2018 — Axie Infinity launches. Players breed and train digital pets called “Axies”, which they use to fight against other player’s pets. All Axies are NFTs on a blockchain, which makes them tradable in- and outside the game.

2020 — Decentraland launches. The central currency is a fixed-supply cryptocurrency while all virtual items and property are handled as NFTs.

2020 — Minecraft accounts with all Minecon capes are selling for up to $15,000.

2021 — After a decline, Roblox reaches 50 million active users again in 2021. Players created over 25 million virtual items with 5.8 billion item transactions (paid and free) in 2020. Every fifth player updates their avatar with new skins or models daily.

2021 — The Sandbox (re-)launches as blockchain-based virtual world.
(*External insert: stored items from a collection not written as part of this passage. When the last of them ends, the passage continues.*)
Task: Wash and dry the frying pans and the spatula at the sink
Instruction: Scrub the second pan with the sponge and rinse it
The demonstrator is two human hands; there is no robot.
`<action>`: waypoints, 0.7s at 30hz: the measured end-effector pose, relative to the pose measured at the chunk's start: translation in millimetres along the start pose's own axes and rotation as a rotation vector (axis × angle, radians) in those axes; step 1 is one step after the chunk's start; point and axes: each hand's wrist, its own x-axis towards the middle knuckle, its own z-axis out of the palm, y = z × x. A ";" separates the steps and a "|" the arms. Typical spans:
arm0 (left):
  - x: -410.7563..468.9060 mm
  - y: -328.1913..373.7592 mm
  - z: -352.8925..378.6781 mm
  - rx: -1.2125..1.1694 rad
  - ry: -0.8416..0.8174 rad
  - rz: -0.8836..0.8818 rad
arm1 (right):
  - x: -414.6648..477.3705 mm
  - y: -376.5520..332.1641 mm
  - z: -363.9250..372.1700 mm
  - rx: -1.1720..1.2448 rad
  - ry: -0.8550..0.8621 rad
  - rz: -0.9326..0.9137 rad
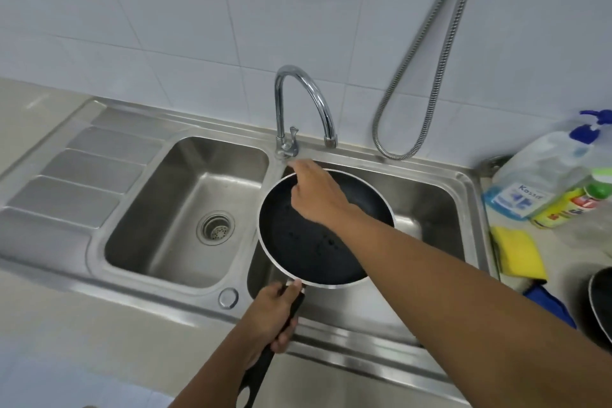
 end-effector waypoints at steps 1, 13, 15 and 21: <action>1.8 -0.2 -3.4 0.013 -0.014 -0.003 | 15.0 -6.4 2.5 0.011 0.014 0.022; 20.5 5.4 -20.7 0.103 -0.145 -0.018 | 105.1 -6.0 10.3 0.078 0.051 0.206; 22.8 7.7 -20.9 0.108 -0.151 -0.023 | 101.8 -2.5 12.4 0.090 0.061 0.162; 24.2 14.6 -11.8 0.113 -0.134 -0.005 | 92.1 0.0 16.8 0.166 0.008 0.131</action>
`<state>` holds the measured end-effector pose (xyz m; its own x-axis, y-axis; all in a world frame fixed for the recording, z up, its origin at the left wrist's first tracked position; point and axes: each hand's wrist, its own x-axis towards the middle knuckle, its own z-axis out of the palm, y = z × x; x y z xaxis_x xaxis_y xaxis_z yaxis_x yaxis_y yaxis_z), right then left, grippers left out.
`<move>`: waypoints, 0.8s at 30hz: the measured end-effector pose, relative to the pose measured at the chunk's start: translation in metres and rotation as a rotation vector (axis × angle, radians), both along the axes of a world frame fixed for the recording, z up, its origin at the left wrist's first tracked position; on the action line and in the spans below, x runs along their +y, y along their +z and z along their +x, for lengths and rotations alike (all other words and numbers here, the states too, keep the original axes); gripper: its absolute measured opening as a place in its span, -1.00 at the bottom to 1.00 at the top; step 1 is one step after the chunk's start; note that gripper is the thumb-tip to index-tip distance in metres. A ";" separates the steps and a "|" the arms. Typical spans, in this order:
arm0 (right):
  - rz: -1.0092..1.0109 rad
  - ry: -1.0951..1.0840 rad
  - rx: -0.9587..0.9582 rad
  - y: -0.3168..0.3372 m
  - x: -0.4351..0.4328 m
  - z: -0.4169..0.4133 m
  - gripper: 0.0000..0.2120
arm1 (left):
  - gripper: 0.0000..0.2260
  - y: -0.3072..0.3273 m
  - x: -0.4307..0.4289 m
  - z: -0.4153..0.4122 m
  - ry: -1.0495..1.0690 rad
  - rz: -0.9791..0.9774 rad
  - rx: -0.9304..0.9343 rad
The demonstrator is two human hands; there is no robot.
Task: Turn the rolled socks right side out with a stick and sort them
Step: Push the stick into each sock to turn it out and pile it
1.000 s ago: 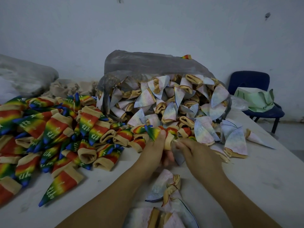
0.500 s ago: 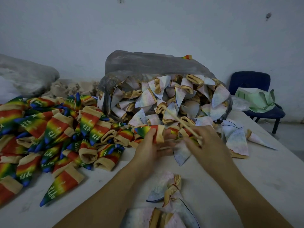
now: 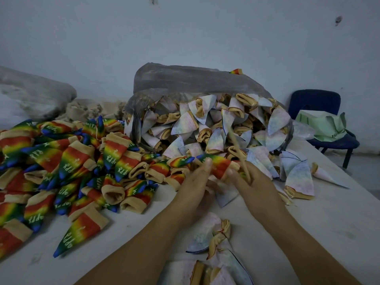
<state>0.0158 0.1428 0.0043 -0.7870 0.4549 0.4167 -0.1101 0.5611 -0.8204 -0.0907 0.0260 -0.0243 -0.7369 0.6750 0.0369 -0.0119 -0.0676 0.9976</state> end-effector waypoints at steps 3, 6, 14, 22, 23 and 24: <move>-0.180 0.078 0.006 -0.002 0.002 0.002 -0.86 | -0.71 0.002 -0.005 -0.007 0.038 0.110 -0.072; -0.239 0.084 -0.002 -0.005 0.004 0.001 -0.87 | -0.86 0.002 -0.004 -0.007 0.040 0.256 -0.184; -0.287 0.108 0.032 -0.004 0.005 0.000 -0.77 | -0.68 0.002 -0.001 -0.002 0.005 0.353 -0.221; -0.275 -0.013 0.011 -0.006 0.007 -0.001 -0.75 | -0.67 0.008 -0.002 0.001 -0.027 0.352 -0.279; -0.263 -0.002 0.001 -0.006 0.005 -0.001 -0.74 | -0.69 0.008 -0.002 0.000 -0.019 0.361 -0.306; -0.248 0.008 -0.008 -0.006 0.003 -0.002 -0.72 | -0.70 0.008 -0.002 0.000 -0.011 0.373 -0.336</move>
The central currency is a fixed-supply cryptocurrency while all virtual items and property are handled as NFTs. The initial plots of land are sold for a total of $1.4 million.
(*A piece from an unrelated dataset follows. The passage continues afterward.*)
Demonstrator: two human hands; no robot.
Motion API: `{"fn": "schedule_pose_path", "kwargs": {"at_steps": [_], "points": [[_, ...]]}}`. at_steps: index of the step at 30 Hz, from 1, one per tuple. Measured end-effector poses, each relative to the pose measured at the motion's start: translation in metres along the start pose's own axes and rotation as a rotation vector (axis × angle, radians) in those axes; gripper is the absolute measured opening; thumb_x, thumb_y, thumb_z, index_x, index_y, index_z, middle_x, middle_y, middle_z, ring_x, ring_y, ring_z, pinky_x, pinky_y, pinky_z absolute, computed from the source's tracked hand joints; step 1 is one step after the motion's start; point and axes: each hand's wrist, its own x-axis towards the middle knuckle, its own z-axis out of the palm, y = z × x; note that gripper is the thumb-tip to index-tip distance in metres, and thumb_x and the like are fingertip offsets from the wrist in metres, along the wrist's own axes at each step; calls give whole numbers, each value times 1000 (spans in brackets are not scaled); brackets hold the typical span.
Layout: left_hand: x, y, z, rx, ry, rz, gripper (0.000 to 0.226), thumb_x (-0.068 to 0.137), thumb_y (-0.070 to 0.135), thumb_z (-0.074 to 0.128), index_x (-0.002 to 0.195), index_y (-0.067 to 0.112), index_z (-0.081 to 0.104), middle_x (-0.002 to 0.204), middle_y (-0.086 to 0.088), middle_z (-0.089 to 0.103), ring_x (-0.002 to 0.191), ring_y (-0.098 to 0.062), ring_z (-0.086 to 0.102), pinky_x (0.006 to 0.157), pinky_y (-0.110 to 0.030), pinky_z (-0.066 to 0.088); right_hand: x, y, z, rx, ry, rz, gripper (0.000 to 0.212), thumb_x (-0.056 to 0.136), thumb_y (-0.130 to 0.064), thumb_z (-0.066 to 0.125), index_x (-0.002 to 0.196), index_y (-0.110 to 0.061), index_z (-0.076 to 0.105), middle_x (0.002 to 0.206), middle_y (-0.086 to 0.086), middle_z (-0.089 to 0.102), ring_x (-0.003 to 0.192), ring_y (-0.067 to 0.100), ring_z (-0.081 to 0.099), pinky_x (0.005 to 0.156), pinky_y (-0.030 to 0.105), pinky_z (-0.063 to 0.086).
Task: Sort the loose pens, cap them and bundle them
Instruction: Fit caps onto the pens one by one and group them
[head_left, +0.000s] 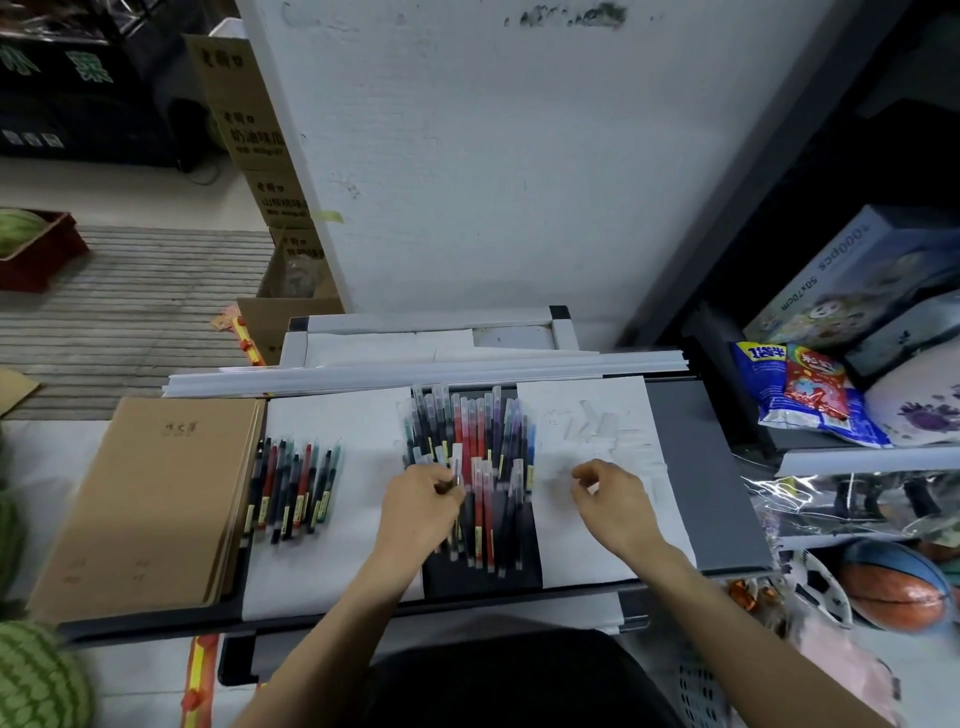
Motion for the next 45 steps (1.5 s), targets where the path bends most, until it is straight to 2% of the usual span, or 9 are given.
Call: {"fn": "schedule_pose_path", "kwargs": {"at_steps": [6,11,20,25,31,35,37,39,45], "points": [[14,4,11,3,2,-25,16,93,24,77,95,25,61,88,13,60,66,5,51,62,-13,37,23,10,-19,-365,126,-80,37,101,-16,53,136,-19,60,136,-1,57,119,22,60,82,41,59],[19,4,17,-4,5,-62,20,93,24,78,101,24,60,72,3,67,53,-11,62,55,-26,49,38,2,-23,-509,131,-102,38,101,-14,52,139,-21,57,137,-2,57,121,21,56,83,37,56],[20,-1,19,5,-9,-46,19,93,24,78,100,24,60,74,0,67,56,-13,60,58,-30,50,52,1,-20,-637,151,-147,36,93,-6,57,125,-19,65,123,-2,59,111,20,58,82,29,48],[15,-4,5,83,29,1,15,95,27,73,107,27,64,72,10,64,55,-9,63,55,-26,51,50,6,-15,-628,257,-216,28,96,-7,58,120,-14,71,116,2,67,110,25,59,91,35,47],[15,-36,-44,214,171,-11,12,95,20,70,105,24,68,77,6,71,55,-10,64,53,-25,53,26,-7,-4,-455,360,-404,16,93,-6,69,106,-12,76,98,2,75,100,29,65,85,43,52],[23,-60,-76,384,252,-47,18,96,14,62,113,11,65,101,-9,70,88,-30,67,72,-39,54,4,-29,6,-367,333,-526,13,97,-13,68,107,-14,75,99,-1,74,100,26,66,83,41,53],[25,-69,-80,468,260,-46,4,95,11,59,93,8,58,87,-9,62,79,-32,62,61,-38,45,-6,-39,10,-327,313,-571,13,99,-16,66,108,-15,75,101,-3,75,101,24,65,84,40,52],[27,-75,-78,519,251,-59,15,96,12,59,84,10,52,80,-6,56,69,-27,55,57,-36,40,-15,-48,12,-290,285,-594,15,102,-20,63,110,-15,75,105,-4,74,104,22,64,86,38,52],[31,-83,-74,510,217,-102,13,100,21,61,101,8,65,87,-9,68,76,-30,64,65,-42,55,-34,-66,15,-49,85,-505,21,106,-31,57,118,-20,70,112,-7,70,105,14,60,93,30,50]]}}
2021 — Tokens.com acquires 116 parcels of land in Decentraland for the cryptocurrency equivalent of around $2,4 million, to be used to organize digital fashion events and sell virtual clothes for avatars.
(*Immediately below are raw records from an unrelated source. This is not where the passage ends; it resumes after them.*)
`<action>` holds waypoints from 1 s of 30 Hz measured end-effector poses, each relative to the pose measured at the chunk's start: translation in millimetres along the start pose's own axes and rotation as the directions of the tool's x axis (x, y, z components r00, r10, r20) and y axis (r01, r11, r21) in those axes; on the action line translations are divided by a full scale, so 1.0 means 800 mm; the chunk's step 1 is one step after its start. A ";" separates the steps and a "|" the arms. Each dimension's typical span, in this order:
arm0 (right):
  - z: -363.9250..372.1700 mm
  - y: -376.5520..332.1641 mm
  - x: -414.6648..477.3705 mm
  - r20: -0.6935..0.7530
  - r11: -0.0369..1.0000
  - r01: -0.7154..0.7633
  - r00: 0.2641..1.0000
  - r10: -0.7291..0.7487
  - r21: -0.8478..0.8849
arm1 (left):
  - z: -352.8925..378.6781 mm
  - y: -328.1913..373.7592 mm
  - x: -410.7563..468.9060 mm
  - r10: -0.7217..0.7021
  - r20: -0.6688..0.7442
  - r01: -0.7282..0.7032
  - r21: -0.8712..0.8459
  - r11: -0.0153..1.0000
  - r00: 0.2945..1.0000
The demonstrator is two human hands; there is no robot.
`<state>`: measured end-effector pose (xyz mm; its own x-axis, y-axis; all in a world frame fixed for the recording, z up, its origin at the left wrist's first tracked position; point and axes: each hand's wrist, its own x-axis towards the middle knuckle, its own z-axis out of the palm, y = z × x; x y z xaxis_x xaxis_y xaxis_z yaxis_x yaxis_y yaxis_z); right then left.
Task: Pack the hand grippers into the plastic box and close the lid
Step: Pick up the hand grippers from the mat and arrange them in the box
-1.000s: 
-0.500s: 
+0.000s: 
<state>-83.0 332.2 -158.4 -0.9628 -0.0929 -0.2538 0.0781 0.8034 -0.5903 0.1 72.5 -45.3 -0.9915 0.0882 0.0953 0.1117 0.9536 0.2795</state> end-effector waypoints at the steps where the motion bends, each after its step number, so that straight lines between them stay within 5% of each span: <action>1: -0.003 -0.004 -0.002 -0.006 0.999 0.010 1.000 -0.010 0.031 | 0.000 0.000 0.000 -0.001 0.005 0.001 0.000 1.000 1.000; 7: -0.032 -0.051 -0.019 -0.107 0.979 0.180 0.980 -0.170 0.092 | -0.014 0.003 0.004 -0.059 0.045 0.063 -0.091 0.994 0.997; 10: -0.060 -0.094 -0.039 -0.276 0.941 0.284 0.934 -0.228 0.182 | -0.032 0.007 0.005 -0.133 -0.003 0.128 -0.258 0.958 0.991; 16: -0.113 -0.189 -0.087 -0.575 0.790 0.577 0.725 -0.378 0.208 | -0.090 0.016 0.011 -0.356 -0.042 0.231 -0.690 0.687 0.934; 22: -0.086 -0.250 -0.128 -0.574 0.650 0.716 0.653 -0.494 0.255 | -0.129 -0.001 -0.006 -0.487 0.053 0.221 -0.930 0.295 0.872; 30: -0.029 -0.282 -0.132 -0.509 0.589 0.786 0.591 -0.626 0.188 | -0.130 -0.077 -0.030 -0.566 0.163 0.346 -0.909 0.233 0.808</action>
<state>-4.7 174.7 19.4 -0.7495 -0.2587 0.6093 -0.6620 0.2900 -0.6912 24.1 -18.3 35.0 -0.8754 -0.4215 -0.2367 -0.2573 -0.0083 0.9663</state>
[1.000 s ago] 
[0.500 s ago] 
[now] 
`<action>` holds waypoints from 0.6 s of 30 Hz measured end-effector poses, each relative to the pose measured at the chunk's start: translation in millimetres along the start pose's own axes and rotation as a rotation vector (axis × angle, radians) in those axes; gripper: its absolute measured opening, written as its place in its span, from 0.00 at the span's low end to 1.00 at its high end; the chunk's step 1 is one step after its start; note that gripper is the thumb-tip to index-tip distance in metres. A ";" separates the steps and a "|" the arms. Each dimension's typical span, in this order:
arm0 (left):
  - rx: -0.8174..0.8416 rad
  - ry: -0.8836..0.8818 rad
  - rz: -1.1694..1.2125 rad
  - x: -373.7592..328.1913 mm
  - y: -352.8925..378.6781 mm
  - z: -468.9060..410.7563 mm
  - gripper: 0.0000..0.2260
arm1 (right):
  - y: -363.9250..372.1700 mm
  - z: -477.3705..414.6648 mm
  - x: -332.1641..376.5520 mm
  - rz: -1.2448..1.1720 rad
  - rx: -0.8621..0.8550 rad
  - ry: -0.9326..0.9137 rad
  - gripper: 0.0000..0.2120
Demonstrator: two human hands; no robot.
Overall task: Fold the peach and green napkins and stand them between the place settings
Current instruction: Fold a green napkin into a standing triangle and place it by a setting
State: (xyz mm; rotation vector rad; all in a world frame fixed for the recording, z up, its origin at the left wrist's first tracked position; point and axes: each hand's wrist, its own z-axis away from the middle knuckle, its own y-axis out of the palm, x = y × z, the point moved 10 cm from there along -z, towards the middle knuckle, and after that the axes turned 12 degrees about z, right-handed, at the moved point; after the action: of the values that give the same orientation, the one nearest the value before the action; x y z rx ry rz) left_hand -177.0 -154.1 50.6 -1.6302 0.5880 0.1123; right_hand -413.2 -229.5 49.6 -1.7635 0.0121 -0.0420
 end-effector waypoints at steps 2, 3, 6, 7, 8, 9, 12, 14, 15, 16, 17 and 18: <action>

2021 — “Pay to Earn” becomes a new trend term, fueled by cryptocurrency and Web3 investors making claims around creating value and jobs, but ignoring the history around RMT and the negative externalities.

2021 — Axie Infinity tuns into a meta game as most active players are from the Philipines, acting as low-wage workers for “bosses” who use them to level up their game characters (Axies) and earn rewards, which they trade for real-world currency. The “gameplay” is now which bosses can recruit labor the cheapest. The cynical take is that this is “good, actually” while others see it as “digital colonialism”.

2022 — Diablo Immortal launches, evolving gacha games by turning loot boxes into small game play sections. The game didn’t launch in Belgium and the Netherlands due to local gambling laws and was banned in China shortly after launch. As with every other Diablo game, characters with rare items as well as gold and levelling services show up on Ebay within days.

Afterthoughts

To get a good overview of the day-to-day and people in the Real Money Trade business, I highly recommend Julian Dibbell’s book “Play Money: How I Quit My Day Job and Made Millions Trading Virtual Loot”, published in 2006. It documents his experiences as a trader of virtual gold and artifacts in Ultima Online between 2003 and 2004. The first half of the book covers the concepts of play, work, and money, while the second half covers his trading activities, during which he also describes his relationships with other traders, entrepreneurs and “Chinese gaming factories”. He also kept a diary on his blog, which is still public.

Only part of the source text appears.